Hey, I'm not only into dark things but this is my kind of creepy.  This is a 1980's painting called (drum roll) "Lucifer", by Franz von Stuck.

Sunday, September 12, 2010


The brainchild of Frank Altomari(crudedoodle), "Pumpkid" was a fun collaborative project that let me put that sculpture elective to good use.

Forged from a coat hanger, Super Sculpey, and a lot of love, this little pumpkid was fun to make.

He was so cute we just wanted to bake him in the oven. So we did (Sculpey needs oven time to harden).
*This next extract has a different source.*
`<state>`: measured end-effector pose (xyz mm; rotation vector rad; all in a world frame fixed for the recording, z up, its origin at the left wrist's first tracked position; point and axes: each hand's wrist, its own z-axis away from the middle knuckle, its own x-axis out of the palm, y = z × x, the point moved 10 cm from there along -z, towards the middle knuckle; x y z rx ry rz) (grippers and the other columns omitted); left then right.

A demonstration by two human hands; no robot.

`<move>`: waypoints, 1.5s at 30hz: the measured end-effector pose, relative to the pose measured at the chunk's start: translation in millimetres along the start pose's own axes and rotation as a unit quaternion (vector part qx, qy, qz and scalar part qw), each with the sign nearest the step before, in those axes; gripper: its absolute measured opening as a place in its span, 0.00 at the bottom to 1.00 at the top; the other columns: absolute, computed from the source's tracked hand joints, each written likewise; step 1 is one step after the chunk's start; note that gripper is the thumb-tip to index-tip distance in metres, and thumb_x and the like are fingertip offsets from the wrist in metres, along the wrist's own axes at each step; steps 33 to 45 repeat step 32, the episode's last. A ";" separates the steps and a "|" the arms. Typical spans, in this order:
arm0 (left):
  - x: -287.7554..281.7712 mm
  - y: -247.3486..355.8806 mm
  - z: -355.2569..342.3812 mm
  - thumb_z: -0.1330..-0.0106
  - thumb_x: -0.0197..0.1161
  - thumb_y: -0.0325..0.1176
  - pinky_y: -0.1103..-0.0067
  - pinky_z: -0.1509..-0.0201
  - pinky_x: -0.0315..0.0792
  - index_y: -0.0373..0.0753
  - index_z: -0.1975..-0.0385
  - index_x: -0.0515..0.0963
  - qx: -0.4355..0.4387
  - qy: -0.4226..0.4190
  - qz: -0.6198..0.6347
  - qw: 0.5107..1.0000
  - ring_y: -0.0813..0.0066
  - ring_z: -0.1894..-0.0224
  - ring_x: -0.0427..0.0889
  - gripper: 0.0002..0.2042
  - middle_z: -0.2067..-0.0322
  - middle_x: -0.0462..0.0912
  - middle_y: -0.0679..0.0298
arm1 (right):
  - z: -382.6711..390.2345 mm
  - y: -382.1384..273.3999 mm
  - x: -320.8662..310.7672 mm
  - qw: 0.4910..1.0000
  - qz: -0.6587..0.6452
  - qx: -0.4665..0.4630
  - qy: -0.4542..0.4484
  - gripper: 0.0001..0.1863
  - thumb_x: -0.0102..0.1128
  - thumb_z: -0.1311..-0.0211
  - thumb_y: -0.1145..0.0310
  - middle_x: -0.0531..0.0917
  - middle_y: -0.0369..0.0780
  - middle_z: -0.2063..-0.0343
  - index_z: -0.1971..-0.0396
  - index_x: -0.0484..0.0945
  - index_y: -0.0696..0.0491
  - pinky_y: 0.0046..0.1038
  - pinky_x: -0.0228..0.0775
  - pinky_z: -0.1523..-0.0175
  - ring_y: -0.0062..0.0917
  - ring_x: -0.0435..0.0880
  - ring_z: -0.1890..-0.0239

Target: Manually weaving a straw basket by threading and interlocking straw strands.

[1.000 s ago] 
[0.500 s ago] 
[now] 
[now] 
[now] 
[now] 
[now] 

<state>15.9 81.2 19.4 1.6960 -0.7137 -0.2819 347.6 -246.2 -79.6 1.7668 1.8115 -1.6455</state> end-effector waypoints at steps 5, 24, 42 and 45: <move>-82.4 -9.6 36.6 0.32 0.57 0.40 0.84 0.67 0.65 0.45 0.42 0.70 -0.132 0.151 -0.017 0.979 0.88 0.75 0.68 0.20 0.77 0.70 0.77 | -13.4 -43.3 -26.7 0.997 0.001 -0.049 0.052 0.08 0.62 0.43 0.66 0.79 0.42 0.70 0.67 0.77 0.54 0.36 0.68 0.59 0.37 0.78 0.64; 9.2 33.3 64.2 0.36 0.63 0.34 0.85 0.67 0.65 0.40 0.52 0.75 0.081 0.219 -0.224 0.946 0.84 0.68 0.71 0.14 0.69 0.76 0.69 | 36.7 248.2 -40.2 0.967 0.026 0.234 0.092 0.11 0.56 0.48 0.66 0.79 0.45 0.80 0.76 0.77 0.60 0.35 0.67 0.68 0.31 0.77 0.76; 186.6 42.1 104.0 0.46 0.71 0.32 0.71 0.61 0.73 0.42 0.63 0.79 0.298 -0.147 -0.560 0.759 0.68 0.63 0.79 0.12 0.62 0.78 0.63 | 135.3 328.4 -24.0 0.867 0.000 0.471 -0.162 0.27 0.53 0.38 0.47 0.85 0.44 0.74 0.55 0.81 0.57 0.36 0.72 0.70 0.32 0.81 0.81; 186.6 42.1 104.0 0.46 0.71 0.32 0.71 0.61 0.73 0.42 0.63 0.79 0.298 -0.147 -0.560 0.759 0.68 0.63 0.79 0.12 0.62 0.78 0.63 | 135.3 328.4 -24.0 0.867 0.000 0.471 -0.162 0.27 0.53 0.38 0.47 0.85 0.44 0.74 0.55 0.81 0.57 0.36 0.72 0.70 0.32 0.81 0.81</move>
All he needed was some priming and some drying time and then he was ready for painting.

The next step was to give him his eyes. These were tiny balls of Sculpey that we detailed. We dripped some clear enamel onto them to give them a wet look.

The final step was to coat his pumpkin head with satin finish varnish for that healthy-pumpkin look.

And the final little man:

Halloween's Coming!

I'm so excited to finally be starting my own blog. I've always agonized over what I would write about. Recently, I've come to the realization that I can just talk about whatever the hell I like.  I'll mostly discuss my illustration process and try to explain, step by step, what I'm doing and why. 

So, I'm excited that my first post is Halloween related.  There are so many things to be inspired by, this time of year.  Halloween is one of the few occasions people get to escape reality and be creative. 

Anyway, this is the oil sketch for my entry for a Halloween show (Ill post the details about the show soon). I chose to Illustrate part of the story of how the prankster "Jack" became a Jack O' Lantern.

I first primed the canvas with white gesso.  I prefer to water down the acrylic gesso until its just about the consistency of heavy cream.  Three coats over the canvas or illustration board usually does the trick. Let it dry overnight, or until it no longer feels cool to the touch. 
Priming the canvas insures that the oils don't get absorbed into the fibers of the canvas, and helps the paint to move more easily on the surface. 

For my oil sketches, I usually use burnt umber watered down (a lot) with turpenoid.  Any earth tone will do. They usually dry much faster than the others and provide a warm/ neutral under painting, which I like.

I just grab a brush and sketch just as I would if I were drawing.  Don't worry about being too neat yet because you will generally try to cover it all up with paint anyway.  Just concentrate on your composition and proportions...depending on your style, you may need to do a more involved under painting.